## Instructions to follow:
Skip all pictures. Set down only the lines starting at the line containing "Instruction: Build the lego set" and running to the end of the listing.

----

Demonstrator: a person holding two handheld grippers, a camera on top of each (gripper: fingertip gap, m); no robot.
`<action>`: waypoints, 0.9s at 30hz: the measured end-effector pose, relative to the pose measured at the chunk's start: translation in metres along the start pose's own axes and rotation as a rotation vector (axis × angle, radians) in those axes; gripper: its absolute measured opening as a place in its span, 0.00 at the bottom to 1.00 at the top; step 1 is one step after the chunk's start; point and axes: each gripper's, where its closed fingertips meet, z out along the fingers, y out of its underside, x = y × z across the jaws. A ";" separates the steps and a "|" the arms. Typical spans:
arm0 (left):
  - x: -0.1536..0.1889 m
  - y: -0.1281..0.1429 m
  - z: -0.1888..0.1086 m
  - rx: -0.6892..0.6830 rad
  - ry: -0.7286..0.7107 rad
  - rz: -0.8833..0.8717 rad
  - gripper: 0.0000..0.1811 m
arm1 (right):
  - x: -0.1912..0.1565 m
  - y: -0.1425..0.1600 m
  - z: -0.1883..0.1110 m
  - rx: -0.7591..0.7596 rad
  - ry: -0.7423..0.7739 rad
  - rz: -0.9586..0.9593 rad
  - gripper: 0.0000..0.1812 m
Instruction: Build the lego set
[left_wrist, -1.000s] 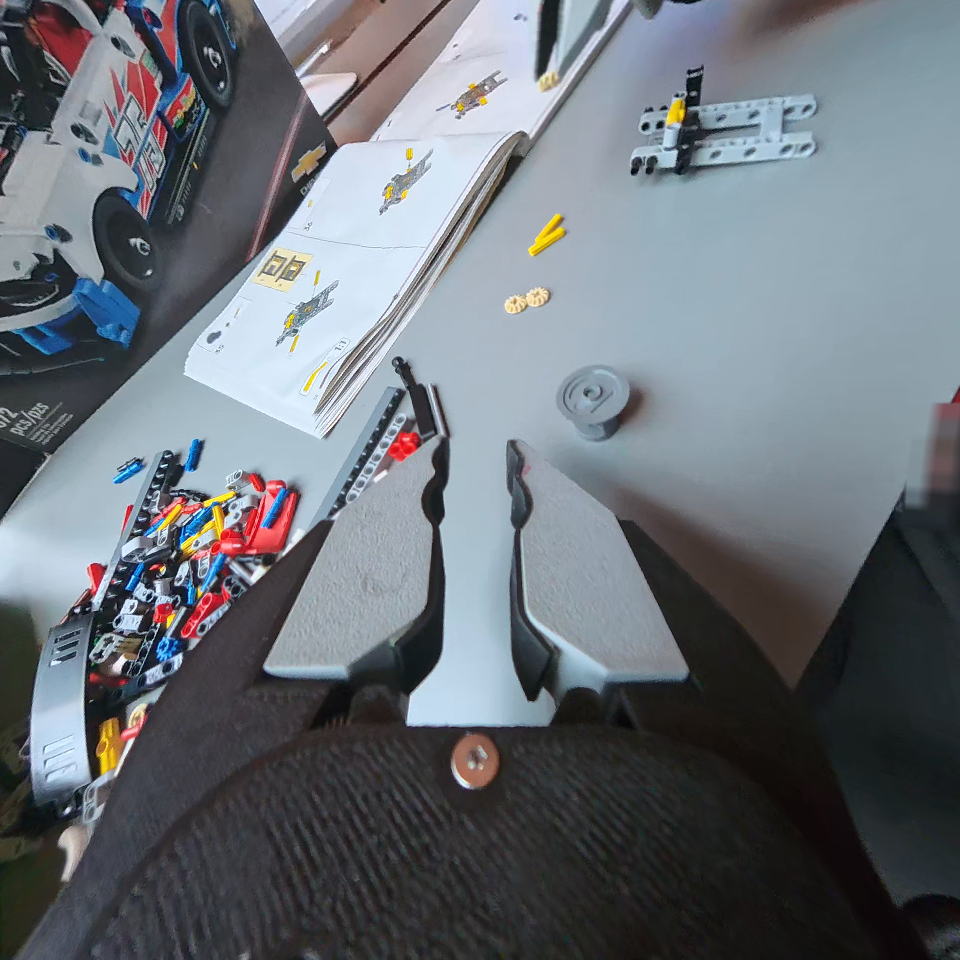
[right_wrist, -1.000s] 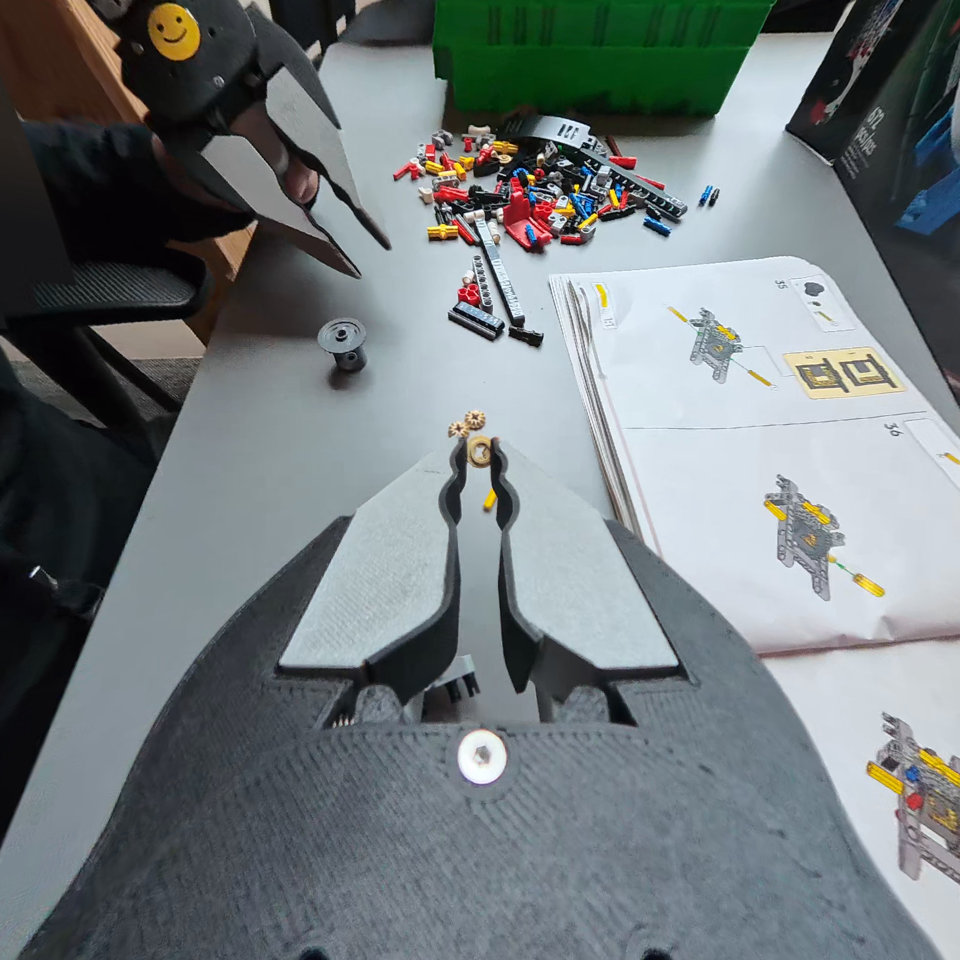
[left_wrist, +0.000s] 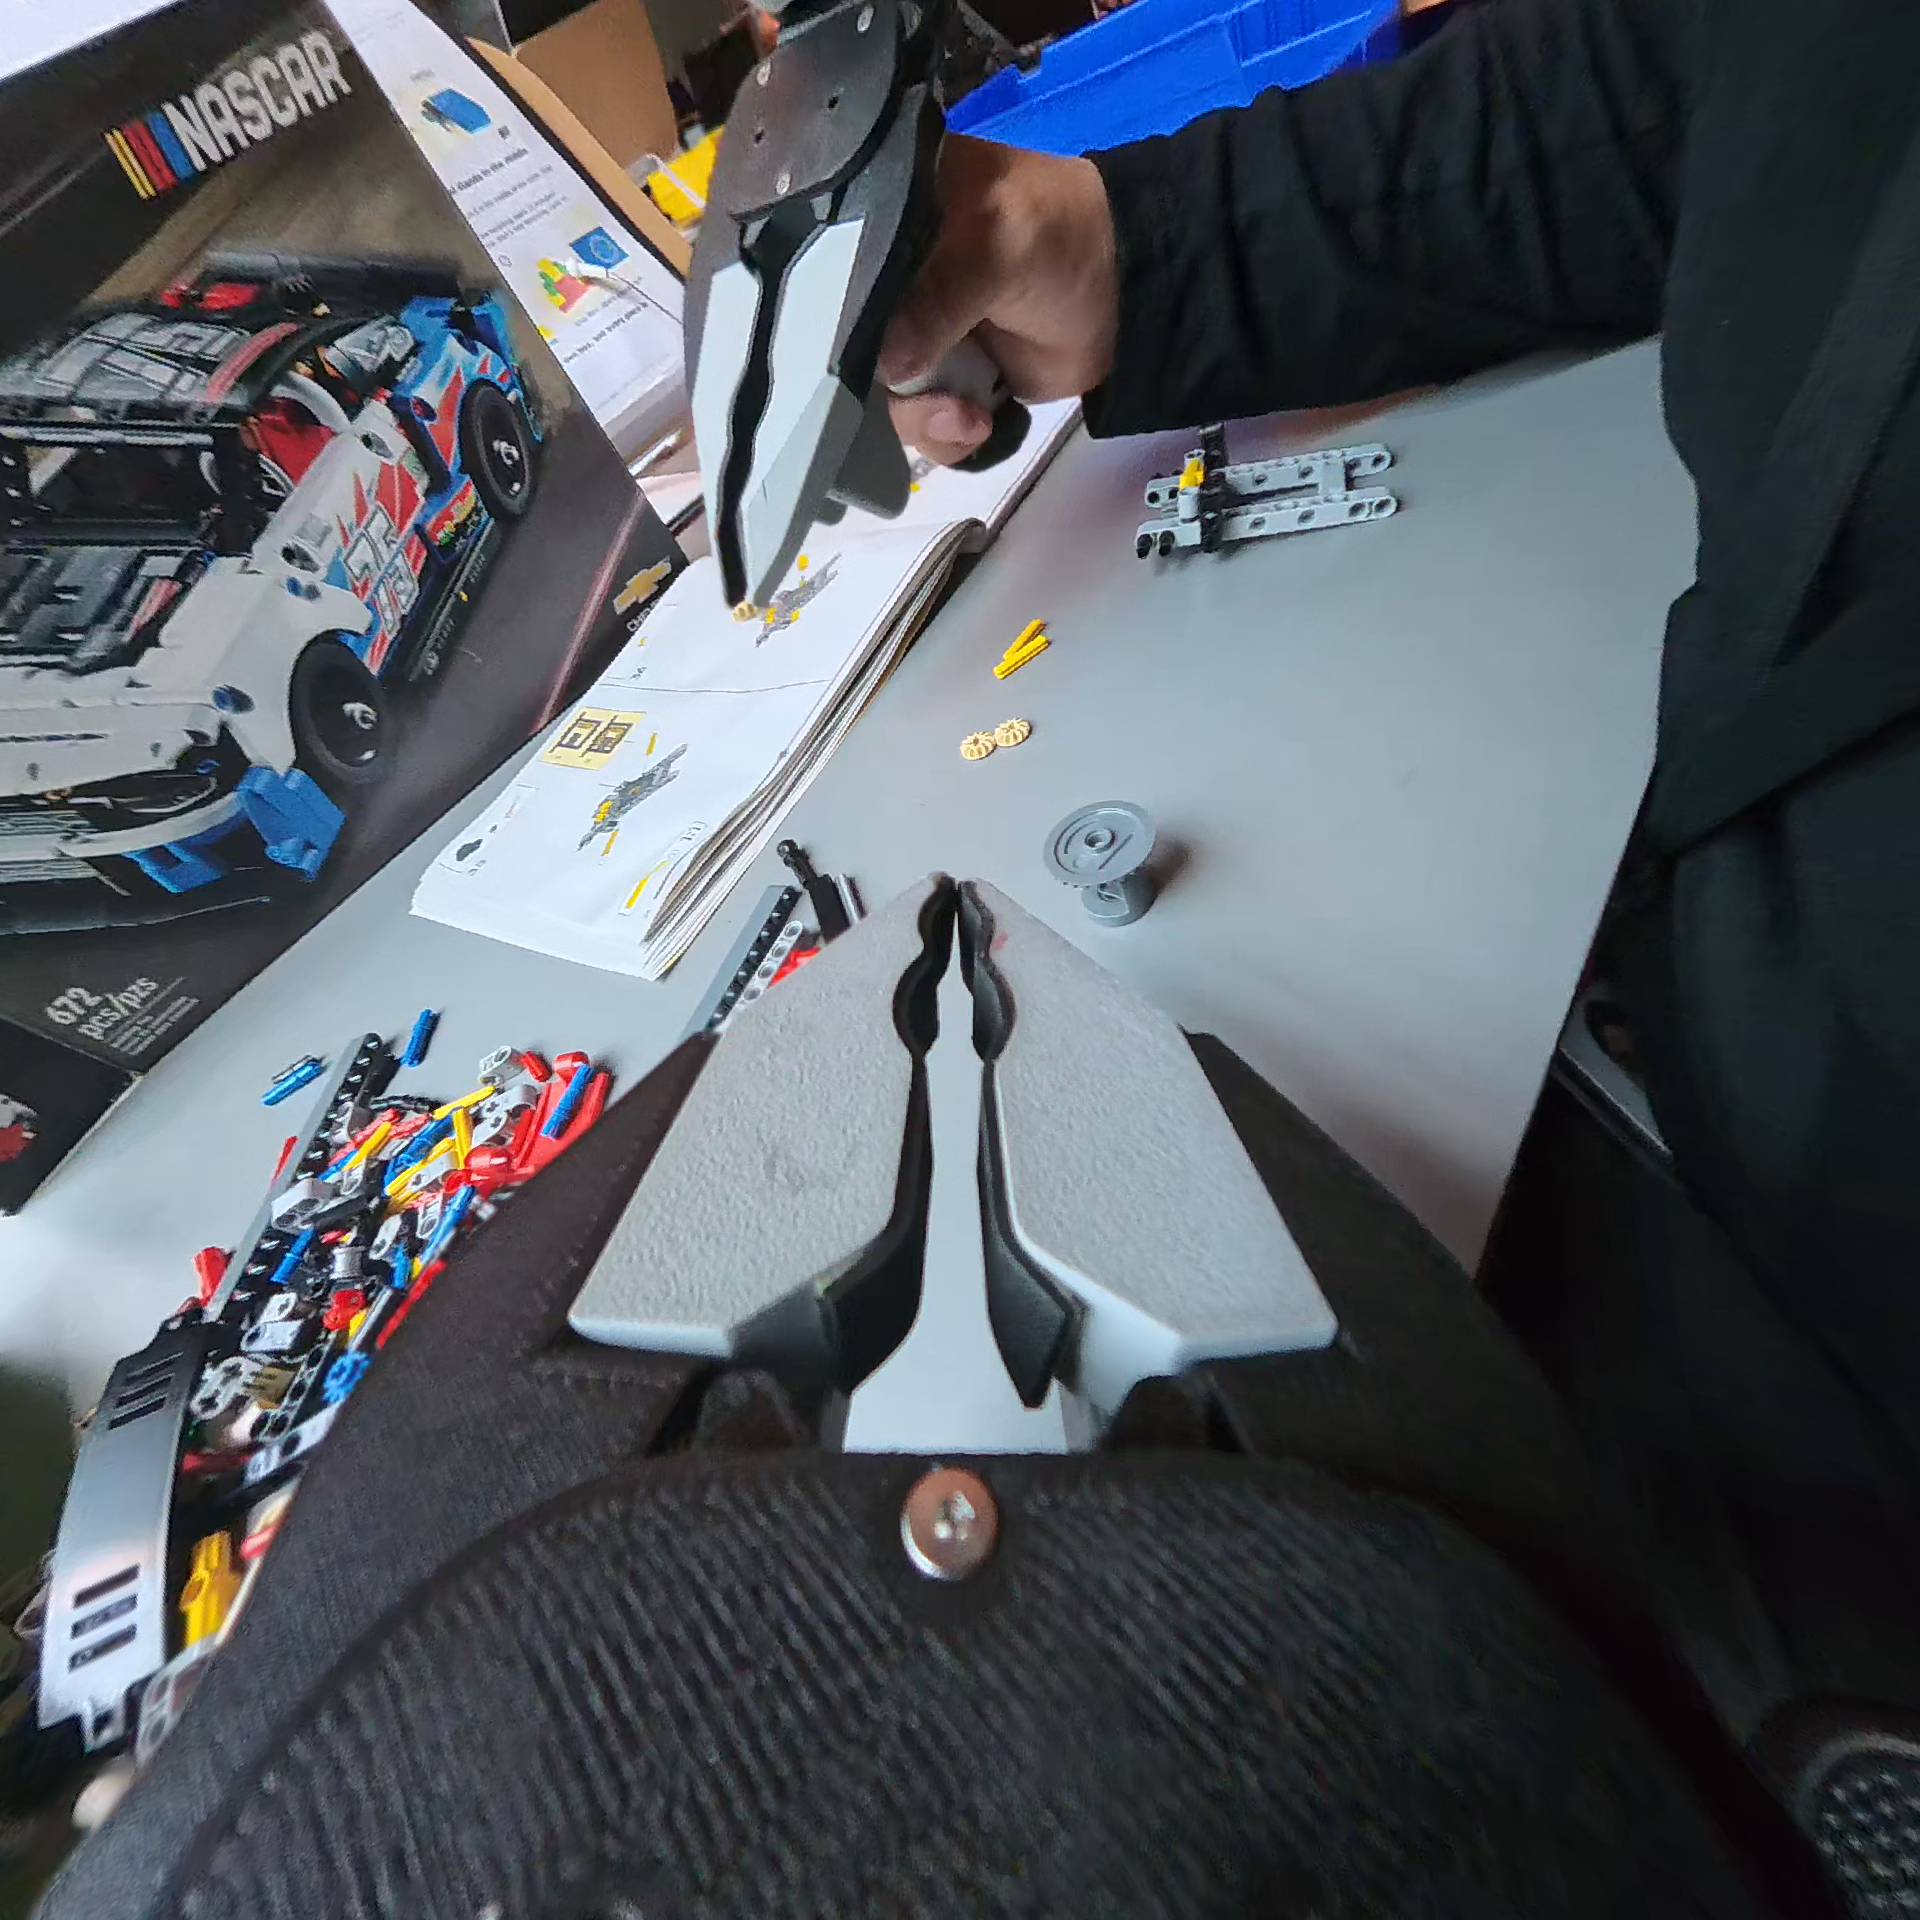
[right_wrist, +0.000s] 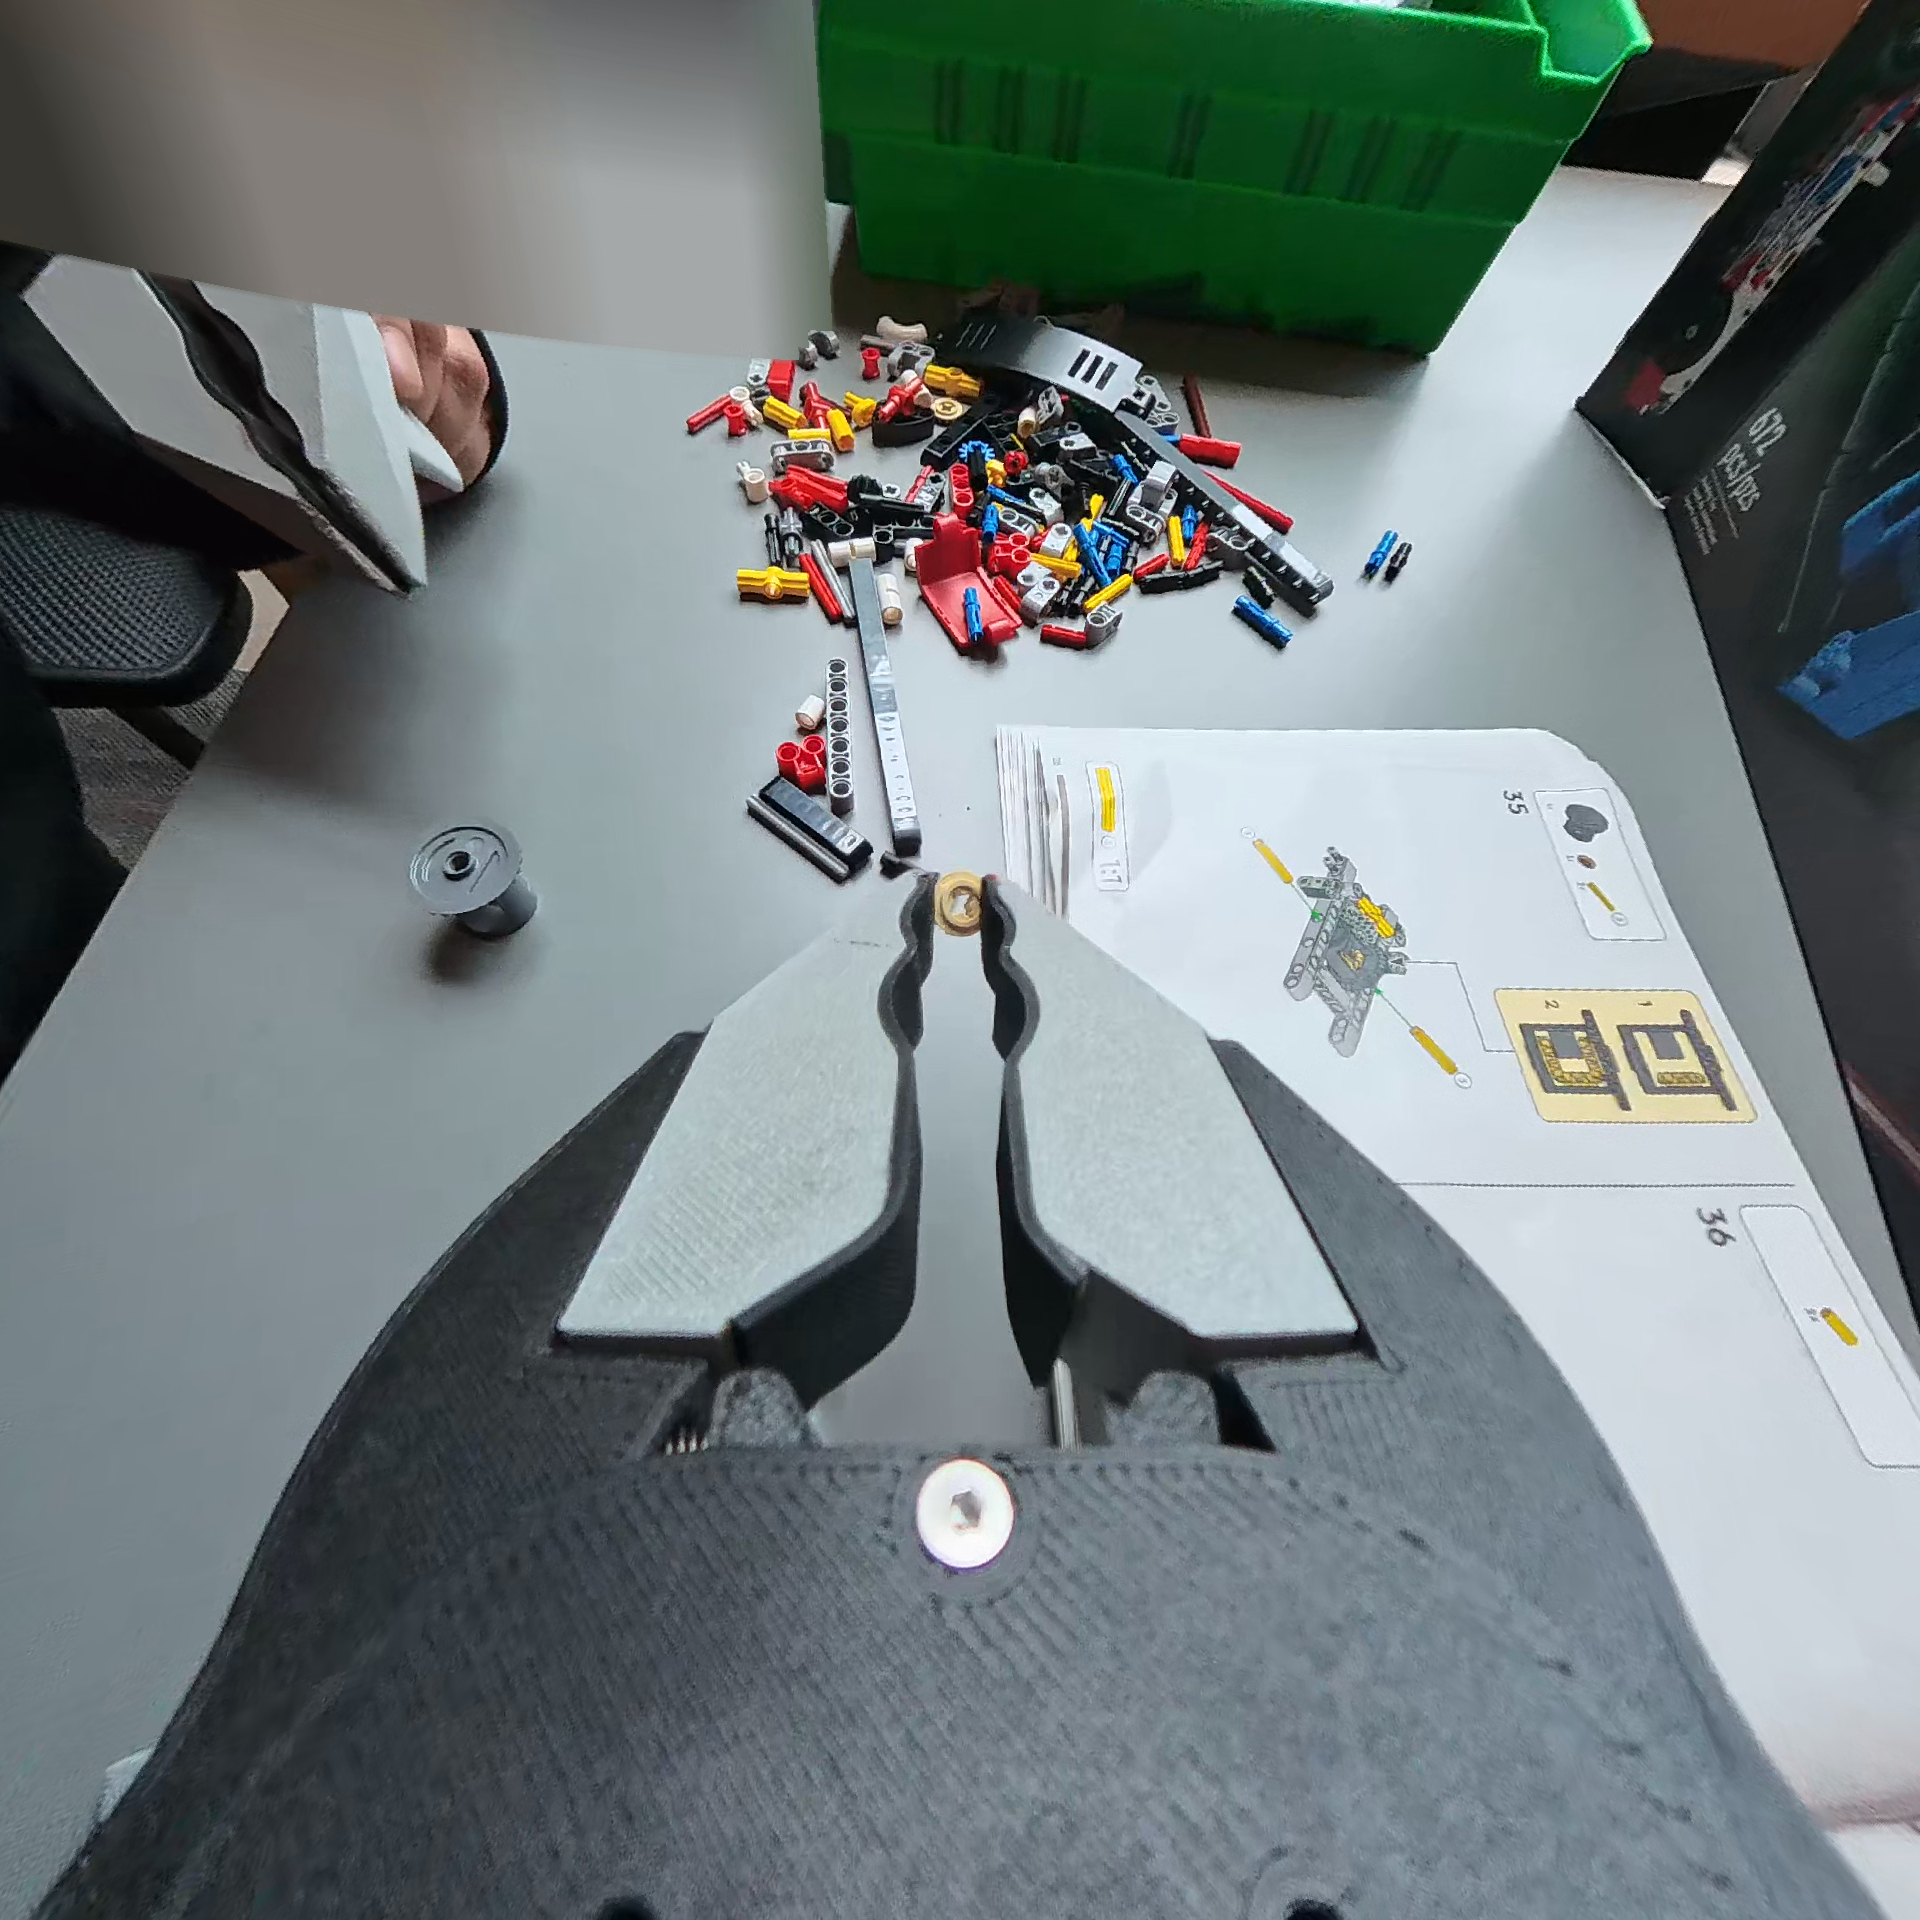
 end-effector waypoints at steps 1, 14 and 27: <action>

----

## Response to this exercise:
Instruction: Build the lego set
[left_wrist, -1.000s] 
[right_wrist, -1.000s] 
[left_wrist, +0.000s] 
[right_wrist, +0.000s] 
 end-effector waypoints at steps 1, 14 and 27: <action>

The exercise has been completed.